吕雯梅只觉一股暖意涌上心头,眼里又是情意,又是感动。惠儿和斐烟侍立一旁,见萧怿对吕雯梅如此体贴关爱,心里大是羡慕。
萧怿给吕雯梅擦拭完手脸,觉她手上有了些温度,已不像先时那么凉,可还是有点放心不下,怕她是生病,说道:“我给你传太医瞧瞧如何?”
吕雯梅慌忙道:“不用。你多虑了,我真没事。”
萧怿见她不乐意,只得道:“你要是再不舒服,一定要告诉我。”吕雯梅点点头。萧怿道:“我扶你躺下歇会。”
吕雯梅轻轻推开他的手道:“我不想睡,坐一会就行了,你快去忙吧。”
萧怿拢住她肩膀:“不急的,你就让我多陪你一会吧。”
吕雯梅听他柔柔的声音里透着些许依恋,心中欢愉,就不再多言。
恰巧明珠走了进来,正瞧见萧怿搂着吕雯梅坐在榻上,心里酸溜溜的甚不好受,勉强自持,向萧怿行了礼,道:“吕姑娘可好点了?没生病吧?”
萧怿见她来,并没松开吕雯梅,而吕雯梅觉得不好意思,微微用力挣开他,坐得离他远了点。萧怿淡淡道:“她没事,你可以放心走了。”
吕雯梅过意不去:“谢谢你来看我,坐会再走吧。”
明珠见萧怿面有不悦之色,不便多留,道:“我不打扰你们了,告辞。”
吕雯梅见明珠走了,不解地问:“你为何要赶她走?”
萧怿只轻声道:“雯梅,你不懂的。”
吕雯梅感到奇怪,不知他这话何意。见他不愿多说,倒不便再问。
二人相对沉默一会,萧怿握了握她的手道:“你先休息,我午后再来看你。”
吕雯梅则道:“别,你还是忙你的事重要。我若有事,会让惠儿或斐烟去找你。”
萧怿不想答应,但还是依了她。
一会,惠儿端来一碗参汤:“小姐,喝点参汤暖暖胃。”
吕雯梅接过,喝了几口,顿感身上暖融融的,说不出的舒服,向她一笑:“惠儿,你用心了。”
惠儿抿唇一笑,道:“奴婢哪里用心了,倒是太子殿下对小姐才用心了呢。”
吕雯梅脸上一红,伸指在她额头上一点,嗔道:“死丫头,瞎说什么呀?”
惠儿动了动嘴唇,欲言又止,道:“小姐,你身体不适,还是躺下歇会较好。”
吕雯梅确感有点疲乏,就歇下了。斐烟撇撇嘴,暗暗瞪了惠儿一眼。吕雯梅躺在榻上,想着自己突然头晕目眩,手足发凉,好生奇怪。若说生病,可现在已经好了,真有点想不透。她不再多想,迷迷糊糊地睡去。不知何时,吕雯梅才醒过来,见惠儿侍立在侧,问道:“现在是什么时辰?太子来过没?”
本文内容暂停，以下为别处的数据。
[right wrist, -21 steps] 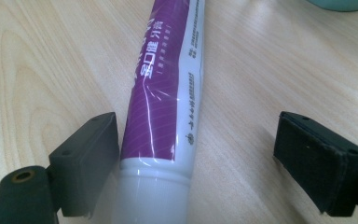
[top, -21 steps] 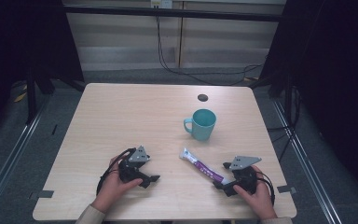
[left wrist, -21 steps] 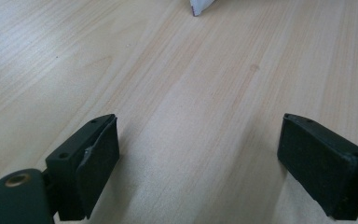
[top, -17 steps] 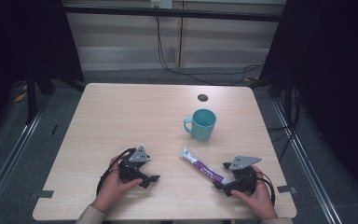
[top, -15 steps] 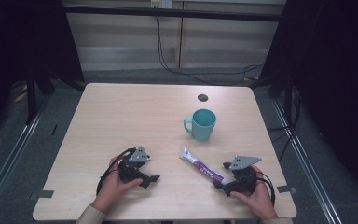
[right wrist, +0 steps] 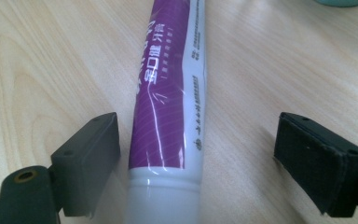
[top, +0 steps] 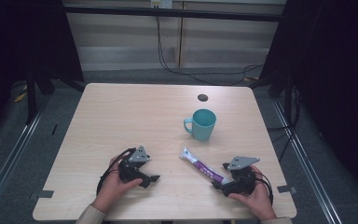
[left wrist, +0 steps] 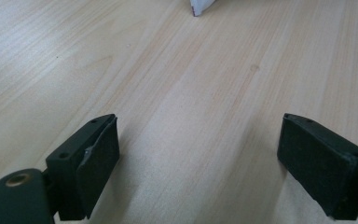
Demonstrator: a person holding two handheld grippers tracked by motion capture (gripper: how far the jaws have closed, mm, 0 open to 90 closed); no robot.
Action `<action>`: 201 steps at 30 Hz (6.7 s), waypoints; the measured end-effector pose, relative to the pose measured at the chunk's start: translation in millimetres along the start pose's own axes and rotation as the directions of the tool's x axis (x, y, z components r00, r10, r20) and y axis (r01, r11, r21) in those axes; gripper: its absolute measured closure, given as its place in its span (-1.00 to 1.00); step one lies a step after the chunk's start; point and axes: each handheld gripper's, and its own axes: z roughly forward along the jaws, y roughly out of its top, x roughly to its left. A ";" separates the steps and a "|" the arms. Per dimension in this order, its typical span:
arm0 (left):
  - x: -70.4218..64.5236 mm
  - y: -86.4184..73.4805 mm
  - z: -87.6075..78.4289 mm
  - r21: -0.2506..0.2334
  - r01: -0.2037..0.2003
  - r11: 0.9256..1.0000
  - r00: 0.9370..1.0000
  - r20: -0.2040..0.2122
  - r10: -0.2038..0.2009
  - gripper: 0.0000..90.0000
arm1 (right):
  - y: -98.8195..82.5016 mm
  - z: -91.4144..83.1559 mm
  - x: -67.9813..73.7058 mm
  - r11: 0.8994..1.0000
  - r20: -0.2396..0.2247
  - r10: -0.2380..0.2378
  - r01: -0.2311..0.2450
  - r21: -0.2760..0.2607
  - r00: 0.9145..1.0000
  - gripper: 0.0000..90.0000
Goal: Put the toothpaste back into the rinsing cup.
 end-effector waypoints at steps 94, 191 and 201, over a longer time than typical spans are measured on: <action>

“太子殿下没来,不过他身边的许公公倒来看过小姐,说是太子殿下叫他来的。”她犹豫一瞬,“小姐已睡了一个多时辰,现在是酉时二刻了。”
第二十七章 莫名(二)()
吕雯梅感到惊讶,忙坐起身来:“已经酉时了,我怎睡了这许久?”
惠儿也说不出个所以然来,只道:“小姐定是累了,才睡的时间长了点。”
吕雯梅想着萧怿可能还在惦记自己,说道:“惠儿,你陪我到东宫去见太子。”
东宫殿内,萧怿正忙着批阅奏章。他遇到一处难点,正要叫许宗源,察觉有人进来,也不及抬头就道:“宗源,把尚书拿来。”却闻是女子笑声,萧怿一怔,才看到是吕雯梅来了,只听她笑道:“你怎把我当许公公了?”萧怿神情尴尬,干笑一声:“我没看是谁,还道是许宗源,这才叫错了。”他起身快步走到她面前,忧道:“你身体不适,咋又过来了?”
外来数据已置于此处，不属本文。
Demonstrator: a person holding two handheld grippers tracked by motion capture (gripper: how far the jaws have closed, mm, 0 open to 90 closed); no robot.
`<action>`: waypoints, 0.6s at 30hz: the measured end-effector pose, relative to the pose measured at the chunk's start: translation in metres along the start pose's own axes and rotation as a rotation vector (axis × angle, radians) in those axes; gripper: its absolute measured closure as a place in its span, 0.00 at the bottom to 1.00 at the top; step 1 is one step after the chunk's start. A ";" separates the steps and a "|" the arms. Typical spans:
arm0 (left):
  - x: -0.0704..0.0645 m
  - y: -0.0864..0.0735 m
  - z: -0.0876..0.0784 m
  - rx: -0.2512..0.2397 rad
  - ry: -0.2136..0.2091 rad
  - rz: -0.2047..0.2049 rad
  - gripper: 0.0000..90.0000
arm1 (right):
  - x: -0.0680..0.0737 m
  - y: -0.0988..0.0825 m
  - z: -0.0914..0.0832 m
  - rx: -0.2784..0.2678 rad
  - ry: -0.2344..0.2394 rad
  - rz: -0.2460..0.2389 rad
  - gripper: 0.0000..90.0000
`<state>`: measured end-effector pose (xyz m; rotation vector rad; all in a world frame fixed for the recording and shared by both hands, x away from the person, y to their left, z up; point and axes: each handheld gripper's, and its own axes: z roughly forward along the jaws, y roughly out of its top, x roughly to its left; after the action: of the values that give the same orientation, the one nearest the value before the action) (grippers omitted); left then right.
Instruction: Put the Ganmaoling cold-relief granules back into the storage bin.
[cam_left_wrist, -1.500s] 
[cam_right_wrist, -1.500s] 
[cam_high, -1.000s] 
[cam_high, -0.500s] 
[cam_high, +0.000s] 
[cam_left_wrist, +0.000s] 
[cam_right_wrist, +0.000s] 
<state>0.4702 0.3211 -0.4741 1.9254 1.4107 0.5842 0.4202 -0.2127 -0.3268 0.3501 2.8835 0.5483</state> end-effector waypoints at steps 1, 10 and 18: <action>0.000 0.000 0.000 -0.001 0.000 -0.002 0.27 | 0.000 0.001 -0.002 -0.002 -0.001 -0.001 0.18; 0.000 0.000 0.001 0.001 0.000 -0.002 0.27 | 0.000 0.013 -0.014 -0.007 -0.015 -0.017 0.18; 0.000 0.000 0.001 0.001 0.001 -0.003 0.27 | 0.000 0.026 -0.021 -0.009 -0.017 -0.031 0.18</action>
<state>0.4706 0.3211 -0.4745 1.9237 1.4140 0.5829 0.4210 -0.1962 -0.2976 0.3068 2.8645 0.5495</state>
“我是怕你还惦记我,才过来告你一声。”她见书案上堆放了许多奏章,不便打扰,道:“我已经没事了,你安心忙你的事,我先走了。”
萧怿见她刚进来就要走,拉住她道:“雯梅你别走,过来陪我说会话。”
吕雯梅踌躇道:“我看还是算了,你忙你的事要紧。”
萧怿却道:“说一会话打什么紧,况且我批了好半天奏章,也有点累了,你就陪我一会吧。”
吕雯梅见他的确有点疲态,只好由他拉着在几旁坐下。萧怿凝视着她道:“你的气色看上去好点了。”他伸手抚着她秀发,“原本我想去看你的,但我父皇给了我一大堆奏章批阅,脱不开身,只好叫许宗源去看你,他回来说你还在休息,我想你应该没事,准备批完奏章就去看你,哪知你却过来了。”
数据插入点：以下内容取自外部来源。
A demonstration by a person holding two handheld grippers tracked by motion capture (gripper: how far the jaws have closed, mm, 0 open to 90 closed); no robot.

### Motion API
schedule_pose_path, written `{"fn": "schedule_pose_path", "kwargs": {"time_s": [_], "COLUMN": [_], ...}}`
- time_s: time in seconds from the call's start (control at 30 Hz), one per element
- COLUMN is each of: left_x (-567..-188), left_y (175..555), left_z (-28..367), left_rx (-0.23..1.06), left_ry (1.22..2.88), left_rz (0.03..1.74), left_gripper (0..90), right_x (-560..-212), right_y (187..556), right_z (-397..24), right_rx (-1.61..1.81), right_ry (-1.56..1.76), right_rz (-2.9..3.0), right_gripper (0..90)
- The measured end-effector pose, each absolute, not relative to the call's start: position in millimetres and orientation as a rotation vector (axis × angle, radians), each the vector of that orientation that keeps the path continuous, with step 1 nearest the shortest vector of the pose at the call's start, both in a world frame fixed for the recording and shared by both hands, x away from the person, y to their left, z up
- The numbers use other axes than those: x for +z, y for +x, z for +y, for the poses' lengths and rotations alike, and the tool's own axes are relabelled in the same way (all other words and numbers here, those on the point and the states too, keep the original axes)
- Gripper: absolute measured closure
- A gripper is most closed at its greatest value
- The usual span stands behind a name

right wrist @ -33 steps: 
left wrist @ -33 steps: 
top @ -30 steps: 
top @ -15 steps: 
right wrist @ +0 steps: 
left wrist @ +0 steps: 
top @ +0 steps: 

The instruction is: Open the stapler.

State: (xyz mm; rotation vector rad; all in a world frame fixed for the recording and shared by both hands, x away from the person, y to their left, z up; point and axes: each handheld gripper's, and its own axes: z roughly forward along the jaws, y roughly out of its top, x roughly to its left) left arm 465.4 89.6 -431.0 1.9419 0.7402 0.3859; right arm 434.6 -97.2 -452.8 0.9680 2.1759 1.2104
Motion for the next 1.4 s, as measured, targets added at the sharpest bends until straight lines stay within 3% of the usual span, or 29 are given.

吕雯梅俏皮一笑:“还不是怕你不放心我呀。”她看了看书案上堆积如小山的奏章,问道:“皇上一定很辛苦吧?”
萧怿叹道:“是很辛苦。我父皇每天都要起早贪黑地忙政务,只由于近段时间我父皇龙体不适,有些事情就交给我来做了。”